»»
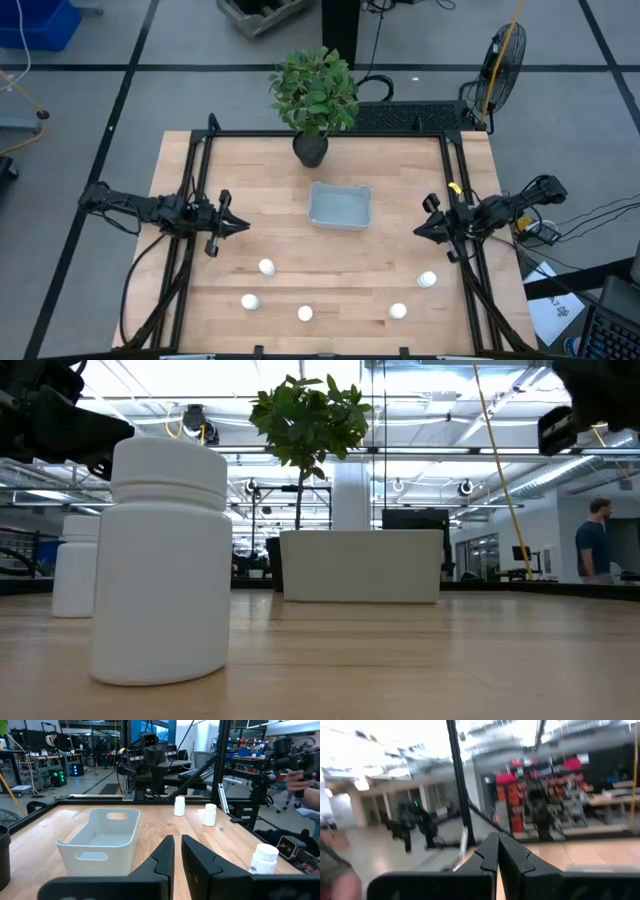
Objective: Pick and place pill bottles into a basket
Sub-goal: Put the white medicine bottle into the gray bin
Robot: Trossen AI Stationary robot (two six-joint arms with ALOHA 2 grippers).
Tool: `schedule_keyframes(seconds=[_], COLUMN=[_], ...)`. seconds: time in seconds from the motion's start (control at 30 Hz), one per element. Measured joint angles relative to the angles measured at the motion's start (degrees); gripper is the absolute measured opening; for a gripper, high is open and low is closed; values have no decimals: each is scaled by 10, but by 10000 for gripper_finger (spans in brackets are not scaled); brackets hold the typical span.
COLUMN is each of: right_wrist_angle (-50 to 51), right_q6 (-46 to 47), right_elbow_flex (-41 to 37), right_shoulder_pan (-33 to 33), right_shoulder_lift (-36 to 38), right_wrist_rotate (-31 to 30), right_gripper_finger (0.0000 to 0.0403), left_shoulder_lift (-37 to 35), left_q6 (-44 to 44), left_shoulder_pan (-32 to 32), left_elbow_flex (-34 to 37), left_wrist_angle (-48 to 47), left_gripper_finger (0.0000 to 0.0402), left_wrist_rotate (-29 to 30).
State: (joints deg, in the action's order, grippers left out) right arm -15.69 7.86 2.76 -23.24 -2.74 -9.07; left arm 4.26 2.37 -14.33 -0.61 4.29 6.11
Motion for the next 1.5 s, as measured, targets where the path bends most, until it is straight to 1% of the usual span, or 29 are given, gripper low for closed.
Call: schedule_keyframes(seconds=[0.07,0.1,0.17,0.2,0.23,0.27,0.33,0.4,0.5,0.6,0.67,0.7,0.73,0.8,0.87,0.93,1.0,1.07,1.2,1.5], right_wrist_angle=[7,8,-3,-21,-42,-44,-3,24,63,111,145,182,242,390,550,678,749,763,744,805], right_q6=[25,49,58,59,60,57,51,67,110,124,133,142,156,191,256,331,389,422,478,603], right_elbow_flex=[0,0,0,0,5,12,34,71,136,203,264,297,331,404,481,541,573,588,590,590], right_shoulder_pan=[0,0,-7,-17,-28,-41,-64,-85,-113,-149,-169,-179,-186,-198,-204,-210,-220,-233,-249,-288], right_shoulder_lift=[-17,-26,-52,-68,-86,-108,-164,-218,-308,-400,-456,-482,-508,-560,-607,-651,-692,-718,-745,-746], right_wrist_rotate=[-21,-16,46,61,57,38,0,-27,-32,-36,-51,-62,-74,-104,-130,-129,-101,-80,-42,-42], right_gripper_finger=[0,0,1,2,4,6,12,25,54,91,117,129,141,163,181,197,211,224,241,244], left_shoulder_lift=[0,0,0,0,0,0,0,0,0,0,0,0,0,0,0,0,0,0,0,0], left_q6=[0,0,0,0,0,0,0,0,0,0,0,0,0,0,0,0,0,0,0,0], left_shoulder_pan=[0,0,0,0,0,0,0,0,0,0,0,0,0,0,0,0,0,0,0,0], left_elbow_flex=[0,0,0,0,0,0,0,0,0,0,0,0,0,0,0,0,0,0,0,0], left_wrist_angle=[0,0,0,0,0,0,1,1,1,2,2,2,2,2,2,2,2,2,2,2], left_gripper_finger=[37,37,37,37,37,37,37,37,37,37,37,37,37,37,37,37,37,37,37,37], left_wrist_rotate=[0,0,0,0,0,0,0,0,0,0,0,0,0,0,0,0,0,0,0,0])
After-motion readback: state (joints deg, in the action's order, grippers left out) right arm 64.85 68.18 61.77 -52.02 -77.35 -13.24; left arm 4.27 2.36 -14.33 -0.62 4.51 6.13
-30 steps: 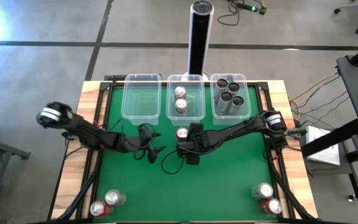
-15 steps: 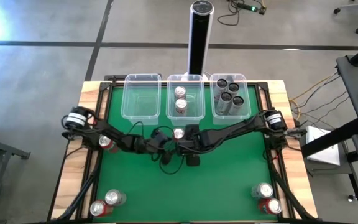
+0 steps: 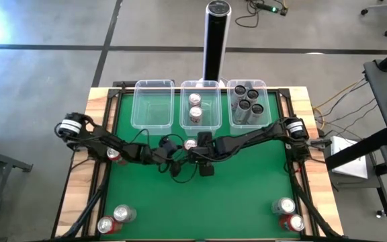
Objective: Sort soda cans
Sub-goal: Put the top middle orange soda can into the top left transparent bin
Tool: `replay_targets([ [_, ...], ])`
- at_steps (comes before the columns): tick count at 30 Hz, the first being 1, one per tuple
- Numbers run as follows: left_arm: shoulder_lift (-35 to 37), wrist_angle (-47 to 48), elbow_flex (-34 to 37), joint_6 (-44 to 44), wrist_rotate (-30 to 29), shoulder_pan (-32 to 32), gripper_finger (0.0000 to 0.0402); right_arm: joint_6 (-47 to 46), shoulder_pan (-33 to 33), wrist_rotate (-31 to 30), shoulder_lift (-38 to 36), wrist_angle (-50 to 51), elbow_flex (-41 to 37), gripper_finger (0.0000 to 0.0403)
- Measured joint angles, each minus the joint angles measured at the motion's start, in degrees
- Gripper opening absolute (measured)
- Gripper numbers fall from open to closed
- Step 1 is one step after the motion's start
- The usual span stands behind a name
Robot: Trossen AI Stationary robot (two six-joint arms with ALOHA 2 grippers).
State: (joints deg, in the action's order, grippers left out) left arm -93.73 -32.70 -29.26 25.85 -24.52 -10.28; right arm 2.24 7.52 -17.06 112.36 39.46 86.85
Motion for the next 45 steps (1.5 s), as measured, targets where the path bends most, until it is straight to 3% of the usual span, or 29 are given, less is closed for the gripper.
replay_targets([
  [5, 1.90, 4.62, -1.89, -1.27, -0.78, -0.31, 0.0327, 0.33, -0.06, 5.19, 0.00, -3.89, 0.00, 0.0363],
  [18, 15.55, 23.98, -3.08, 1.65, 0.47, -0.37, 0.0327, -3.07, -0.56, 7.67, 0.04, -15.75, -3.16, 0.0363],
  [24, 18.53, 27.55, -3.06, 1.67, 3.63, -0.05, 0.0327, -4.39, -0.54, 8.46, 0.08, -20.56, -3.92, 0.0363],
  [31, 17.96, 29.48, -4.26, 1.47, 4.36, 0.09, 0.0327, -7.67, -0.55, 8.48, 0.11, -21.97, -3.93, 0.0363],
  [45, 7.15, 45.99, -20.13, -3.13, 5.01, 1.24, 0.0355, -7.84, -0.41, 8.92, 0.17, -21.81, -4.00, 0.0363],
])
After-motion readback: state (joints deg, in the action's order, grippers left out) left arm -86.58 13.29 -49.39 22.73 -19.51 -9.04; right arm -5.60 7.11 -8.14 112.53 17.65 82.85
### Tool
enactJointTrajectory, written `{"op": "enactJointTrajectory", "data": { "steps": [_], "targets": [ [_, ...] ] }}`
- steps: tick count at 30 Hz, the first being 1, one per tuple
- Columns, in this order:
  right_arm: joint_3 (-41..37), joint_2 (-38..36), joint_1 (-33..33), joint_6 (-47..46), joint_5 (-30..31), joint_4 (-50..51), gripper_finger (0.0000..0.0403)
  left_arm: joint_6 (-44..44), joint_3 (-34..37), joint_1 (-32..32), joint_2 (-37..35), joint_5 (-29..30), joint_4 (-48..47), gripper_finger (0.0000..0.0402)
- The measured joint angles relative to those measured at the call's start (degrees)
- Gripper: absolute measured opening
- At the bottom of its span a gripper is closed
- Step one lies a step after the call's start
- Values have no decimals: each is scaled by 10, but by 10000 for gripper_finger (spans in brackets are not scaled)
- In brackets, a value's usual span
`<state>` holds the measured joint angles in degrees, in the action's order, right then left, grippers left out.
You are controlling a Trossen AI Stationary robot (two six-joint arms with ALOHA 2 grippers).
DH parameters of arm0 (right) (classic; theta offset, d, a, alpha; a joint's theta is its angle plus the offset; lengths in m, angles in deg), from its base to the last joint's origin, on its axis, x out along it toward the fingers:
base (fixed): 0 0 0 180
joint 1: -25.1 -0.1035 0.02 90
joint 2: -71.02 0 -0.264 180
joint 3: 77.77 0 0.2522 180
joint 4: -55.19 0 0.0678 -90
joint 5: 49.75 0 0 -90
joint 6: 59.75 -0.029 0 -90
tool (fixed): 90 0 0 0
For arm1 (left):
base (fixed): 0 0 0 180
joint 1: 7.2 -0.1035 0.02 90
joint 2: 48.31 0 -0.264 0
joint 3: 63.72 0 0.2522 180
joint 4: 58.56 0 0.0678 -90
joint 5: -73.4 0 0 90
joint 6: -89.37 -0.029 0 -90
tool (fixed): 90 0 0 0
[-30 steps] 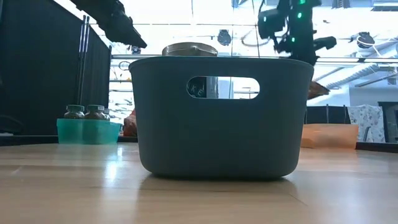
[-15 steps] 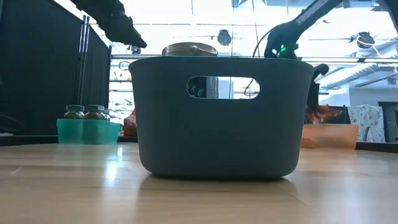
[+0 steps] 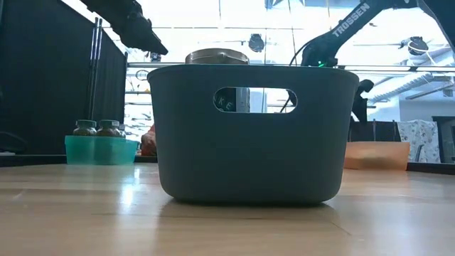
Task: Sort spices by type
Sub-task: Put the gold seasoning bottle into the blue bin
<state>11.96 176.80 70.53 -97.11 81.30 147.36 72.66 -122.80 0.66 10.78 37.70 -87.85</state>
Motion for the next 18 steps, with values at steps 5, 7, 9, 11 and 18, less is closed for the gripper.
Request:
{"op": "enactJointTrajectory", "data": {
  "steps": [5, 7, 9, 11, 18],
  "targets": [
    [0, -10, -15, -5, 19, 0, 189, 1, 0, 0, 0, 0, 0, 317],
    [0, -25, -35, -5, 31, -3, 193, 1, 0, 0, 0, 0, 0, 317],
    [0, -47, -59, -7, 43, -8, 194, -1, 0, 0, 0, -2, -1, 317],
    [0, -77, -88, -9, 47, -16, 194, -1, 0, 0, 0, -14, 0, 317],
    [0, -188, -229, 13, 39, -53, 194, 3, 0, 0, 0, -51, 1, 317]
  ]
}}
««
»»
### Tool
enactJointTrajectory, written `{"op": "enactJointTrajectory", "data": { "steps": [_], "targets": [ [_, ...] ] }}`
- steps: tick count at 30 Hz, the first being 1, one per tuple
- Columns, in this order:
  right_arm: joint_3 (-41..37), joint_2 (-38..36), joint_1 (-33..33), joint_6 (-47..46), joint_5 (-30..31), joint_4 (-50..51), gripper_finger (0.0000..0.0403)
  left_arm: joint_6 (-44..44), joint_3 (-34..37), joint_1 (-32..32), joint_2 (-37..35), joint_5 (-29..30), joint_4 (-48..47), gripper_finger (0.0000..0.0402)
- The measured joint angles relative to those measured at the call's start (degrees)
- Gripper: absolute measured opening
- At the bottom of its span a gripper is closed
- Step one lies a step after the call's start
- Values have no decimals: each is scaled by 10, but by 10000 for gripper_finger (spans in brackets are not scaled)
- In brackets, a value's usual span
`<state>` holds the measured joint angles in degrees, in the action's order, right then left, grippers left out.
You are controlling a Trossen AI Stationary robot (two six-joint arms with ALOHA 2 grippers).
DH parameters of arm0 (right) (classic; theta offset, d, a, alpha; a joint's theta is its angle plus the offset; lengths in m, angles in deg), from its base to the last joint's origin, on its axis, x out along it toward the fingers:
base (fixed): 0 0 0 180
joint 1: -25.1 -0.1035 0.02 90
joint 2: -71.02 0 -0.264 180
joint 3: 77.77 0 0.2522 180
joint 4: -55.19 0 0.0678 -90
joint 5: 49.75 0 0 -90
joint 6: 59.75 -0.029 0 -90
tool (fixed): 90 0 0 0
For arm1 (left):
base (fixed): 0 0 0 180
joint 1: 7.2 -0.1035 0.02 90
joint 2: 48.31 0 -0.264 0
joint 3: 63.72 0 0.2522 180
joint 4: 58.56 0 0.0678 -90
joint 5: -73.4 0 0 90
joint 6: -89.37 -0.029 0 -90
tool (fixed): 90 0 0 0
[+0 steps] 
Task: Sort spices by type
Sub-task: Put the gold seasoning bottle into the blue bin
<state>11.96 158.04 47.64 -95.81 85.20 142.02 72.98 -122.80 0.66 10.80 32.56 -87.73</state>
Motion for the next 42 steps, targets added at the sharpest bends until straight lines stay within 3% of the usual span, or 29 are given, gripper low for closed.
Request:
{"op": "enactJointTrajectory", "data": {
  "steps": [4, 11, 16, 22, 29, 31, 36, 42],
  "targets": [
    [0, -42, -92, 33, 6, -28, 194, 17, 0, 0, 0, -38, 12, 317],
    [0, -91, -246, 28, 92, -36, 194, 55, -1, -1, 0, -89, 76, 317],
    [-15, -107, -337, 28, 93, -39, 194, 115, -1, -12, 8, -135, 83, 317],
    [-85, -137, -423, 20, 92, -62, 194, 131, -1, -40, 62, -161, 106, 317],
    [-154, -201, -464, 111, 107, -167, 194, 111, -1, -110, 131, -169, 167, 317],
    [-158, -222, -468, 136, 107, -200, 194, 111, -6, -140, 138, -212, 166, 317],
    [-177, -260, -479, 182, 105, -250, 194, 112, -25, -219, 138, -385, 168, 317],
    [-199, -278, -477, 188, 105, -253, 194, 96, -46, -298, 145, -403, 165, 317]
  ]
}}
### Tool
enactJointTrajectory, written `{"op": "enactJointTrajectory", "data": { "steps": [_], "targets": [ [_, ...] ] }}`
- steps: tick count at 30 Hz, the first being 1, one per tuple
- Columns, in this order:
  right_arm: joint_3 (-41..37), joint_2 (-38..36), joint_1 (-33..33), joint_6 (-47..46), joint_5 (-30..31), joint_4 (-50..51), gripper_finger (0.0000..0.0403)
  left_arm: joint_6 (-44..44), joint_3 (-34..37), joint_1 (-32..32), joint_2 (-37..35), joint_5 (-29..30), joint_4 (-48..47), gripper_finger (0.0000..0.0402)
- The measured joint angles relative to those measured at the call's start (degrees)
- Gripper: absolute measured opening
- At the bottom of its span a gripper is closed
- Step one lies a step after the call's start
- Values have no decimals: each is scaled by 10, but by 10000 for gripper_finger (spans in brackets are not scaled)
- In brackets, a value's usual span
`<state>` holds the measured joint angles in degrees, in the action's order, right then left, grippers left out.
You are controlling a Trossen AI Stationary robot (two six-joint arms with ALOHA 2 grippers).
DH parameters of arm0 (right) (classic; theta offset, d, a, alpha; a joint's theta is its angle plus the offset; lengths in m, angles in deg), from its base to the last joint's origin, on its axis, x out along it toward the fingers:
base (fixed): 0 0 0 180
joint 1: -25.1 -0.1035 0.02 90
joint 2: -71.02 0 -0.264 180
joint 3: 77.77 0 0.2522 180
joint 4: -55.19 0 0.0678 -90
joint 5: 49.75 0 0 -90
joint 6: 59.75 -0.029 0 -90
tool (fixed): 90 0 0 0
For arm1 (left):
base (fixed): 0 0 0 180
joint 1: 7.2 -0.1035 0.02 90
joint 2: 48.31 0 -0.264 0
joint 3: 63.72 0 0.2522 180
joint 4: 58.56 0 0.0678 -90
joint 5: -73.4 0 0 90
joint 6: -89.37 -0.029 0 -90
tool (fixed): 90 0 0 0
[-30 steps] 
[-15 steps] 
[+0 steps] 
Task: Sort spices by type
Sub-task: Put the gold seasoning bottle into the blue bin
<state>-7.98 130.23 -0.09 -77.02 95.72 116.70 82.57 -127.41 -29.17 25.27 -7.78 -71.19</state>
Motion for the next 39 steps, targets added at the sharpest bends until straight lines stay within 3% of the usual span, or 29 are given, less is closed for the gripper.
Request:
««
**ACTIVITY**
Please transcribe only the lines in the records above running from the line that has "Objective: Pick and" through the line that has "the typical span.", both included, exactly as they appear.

**WRITTEN RESPONSE**
Objective: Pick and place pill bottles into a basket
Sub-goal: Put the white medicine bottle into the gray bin
Robot: Trossen AI Stationary robot (two six-joint arms with ALOHA 2 grippers).
Tool: `schedule_keyframes(seconds=[_], COLUMN=[_], ...)`. seconds: time in seconds from the motion's start (control at 30 Hz), one per element. Measured joint angles relative to the angles measured at the motion's start (degrees); gripper is the absolute measured opening; for a gripper, high is open and low is closed; values have no decimals: each is scaled by 10, but by 10000 for gripper_finger (spans in brackets are not scaled); brackets hold the typical span.

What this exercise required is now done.